In the period of dialysis therapy, it is necessary to choose medicines taking into account their dialyzing ability. In this regard, if you need to carry out antibacterial therapy, preference is given to penicillins or cephalosporins with good dialyzing ability. From the appointment of cardiac glycosides, especially in doses of saturation, it is necessary, on the contrary, to abstain, since in patients with ARF they are cumulated.

When seizures occur in children with OPN GHB is used in a dose of 50-100 mg / kg, can be combined with benzodiazepines (seduxen, etc.). If the seizures arose against the background of hypertension (eccentricity, eclampsia), emergency dialysis with ultrafiltration is necessary. Before the onset of dialysis, children with a hypertensive crisis can be prescribed a hood (under the tongue) at a dose of 1-6 mg / kg, apressin (0.1-0.5 mg / kg), a-blockers (prazosin, cardura), less commonly used Clonidine (under the tongue or intravenously). Possible appointment of calcium channel blockers (nifedipine) at a dose of 0.25-0.5 mg / kg or beta-blockers (anaprilin) at a dose of 0.1-0.3 mg / kg, especially in the presence of high diastolic blood pressure (> 100 mm ., st.). If there is no effect, nitroprussland sodium (1-8 μg / kgmin) or perlhenate (0.1-1.0 μg / kgmin) is dripped intravenously.

At critical indices (Hb <80 g / l, erythrocyte level <2.5-10 ¹² / l) correction of anemia is carried out by transfusion of fresh erythrocyte mass or washed erythrocytes. It is possible to use preparations of erythropoietin (eg, eprex).

In the period of polyuria, it is very important to compensate for fluid loss, correction of the electrolyte composition and especially the introduction of potassium ions to children. If there is no possibility of monitoring the level of potassium in the blood, it is administered at a dose of 2-3 mmol / (kg-day).
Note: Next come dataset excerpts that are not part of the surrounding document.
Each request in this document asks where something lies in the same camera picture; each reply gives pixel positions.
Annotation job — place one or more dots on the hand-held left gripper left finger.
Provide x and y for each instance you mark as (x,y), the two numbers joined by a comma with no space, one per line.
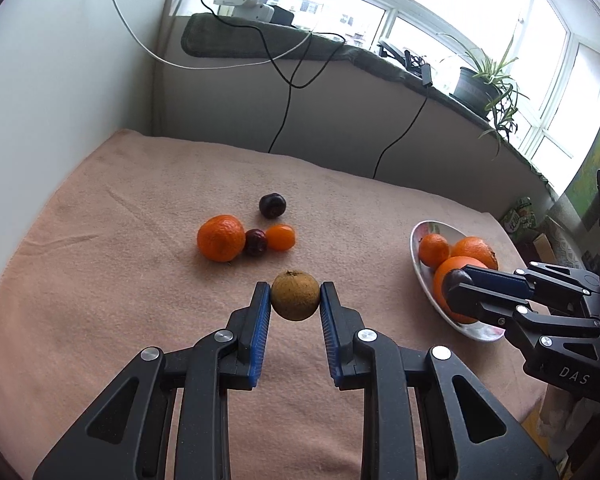
(261,340)

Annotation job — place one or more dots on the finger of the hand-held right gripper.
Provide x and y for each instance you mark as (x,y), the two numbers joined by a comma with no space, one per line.
(480,305)
(495,280)

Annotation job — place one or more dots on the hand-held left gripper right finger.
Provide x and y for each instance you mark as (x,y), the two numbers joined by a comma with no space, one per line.
(330,340)

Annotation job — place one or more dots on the dark purple plum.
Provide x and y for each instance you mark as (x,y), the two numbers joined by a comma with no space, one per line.
(272,205)
(255,242)
(455,280)

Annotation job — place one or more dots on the large bumpy orange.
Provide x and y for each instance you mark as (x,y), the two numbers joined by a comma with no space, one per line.
(472,250)

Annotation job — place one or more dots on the large smooth orange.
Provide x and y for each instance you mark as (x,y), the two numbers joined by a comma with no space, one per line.
(457,264)

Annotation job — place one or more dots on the brown longan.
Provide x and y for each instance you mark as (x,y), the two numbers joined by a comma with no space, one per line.
(295,296)

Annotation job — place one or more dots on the white floral bowl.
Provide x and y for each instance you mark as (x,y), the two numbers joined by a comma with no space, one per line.
(422,280)

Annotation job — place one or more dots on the small mandarin orange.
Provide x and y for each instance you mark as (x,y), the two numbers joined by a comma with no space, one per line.
(434,250)
(221,238)

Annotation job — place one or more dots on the cardboard box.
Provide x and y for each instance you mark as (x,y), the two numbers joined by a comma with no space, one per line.
(544,246)

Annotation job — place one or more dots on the pale fuzzy cloth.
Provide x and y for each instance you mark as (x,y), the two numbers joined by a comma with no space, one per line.
(557,420)

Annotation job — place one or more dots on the green patterned bag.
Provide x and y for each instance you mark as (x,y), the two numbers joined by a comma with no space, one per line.
(519,215)

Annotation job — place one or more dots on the grey patterned cloth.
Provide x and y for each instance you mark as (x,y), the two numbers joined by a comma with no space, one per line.
(570,235)

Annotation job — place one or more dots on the tiny orange kumquat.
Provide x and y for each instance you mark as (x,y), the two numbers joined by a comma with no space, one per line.
(281,238)

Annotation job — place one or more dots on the pink blanket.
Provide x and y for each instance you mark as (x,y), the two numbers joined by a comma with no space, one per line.
(130,310)

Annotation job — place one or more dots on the potted spider plant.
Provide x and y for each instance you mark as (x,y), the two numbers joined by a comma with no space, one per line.
(472,87)

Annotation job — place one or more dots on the flat electronic device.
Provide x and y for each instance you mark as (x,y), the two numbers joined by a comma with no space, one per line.
(402,60)

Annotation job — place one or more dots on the grey windowsill cloth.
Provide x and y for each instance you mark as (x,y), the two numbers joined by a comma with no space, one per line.
(360,57)

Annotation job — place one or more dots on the small black box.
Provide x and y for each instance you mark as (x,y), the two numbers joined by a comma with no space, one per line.
(282,15)

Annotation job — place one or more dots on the white cabinet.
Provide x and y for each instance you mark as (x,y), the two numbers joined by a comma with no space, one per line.
(55,85)
This period of the disease is fraught with the accession of infectious, purulent complications in children, therefore, aseptic conditions in the performance of procedures are of great importance.

How is acute renal failure treated?

How is acute renal failure prevented in children?

• Timely correction of BCC reduction, adequate measures aimed at combating shock, hypoxic-ischemic damage of organs and systems, exclusion of nephrotoxic drugs, monitoring of surgical patients in the post-operation period in terms of preventing the development of their DIC syndrome and infectious complications.
• Carrying out ultrasound of kidneys in children from the first months of life to exclude abnormalities of the development of the organs of the urinary system.